## DATA BLOCK
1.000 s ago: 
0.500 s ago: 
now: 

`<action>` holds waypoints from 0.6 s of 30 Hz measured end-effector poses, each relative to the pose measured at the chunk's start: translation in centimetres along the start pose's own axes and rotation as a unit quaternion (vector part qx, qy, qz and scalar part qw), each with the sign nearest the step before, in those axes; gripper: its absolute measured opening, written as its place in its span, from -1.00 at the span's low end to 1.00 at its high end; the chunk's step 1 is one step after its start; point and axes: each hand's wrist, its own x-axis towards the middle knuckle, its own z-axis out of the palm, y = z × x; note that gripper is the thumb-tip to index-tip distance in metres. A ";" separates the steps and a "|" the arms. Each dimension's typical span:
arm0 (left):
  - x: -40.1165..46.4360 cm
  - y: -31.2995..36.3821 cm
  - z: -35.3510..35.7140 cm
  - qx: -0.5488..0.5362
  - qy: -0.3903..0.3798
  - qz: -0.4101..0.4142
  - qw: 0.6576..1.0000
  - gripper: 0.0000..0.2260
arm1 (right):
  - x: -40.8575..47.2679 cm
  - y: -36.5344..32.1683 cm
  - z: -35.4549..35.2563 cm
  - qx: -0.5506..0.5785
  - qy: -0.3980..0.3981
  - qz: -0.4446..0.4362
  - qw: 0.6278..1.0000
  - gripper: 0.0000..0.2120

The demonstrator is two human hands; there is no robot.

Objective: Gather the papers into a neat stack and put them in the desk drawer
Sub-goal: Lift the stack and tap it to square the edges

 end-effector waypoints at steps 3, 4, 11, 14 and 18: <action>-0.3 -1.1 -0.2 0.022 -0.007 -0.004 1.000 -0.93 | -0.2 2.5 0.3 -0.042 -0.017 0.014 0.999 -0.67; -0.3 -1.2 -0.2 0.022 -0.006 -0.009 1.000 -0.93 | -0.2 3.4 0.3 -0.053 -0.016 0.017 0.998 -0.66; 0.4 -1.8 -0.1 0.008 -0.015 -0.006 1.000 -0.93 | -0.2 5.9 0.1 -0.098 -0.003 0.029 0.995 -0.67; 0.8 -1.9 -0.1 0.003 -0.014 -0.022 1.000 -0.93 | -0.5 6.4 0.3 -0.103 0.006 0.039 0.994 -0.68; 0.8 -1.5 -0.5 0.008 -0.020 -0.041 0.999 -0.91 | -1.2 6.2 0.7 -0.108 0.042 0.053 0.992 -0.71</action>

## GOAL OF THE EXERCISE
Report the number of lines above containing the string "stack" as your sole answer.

## ANSWER BOX
2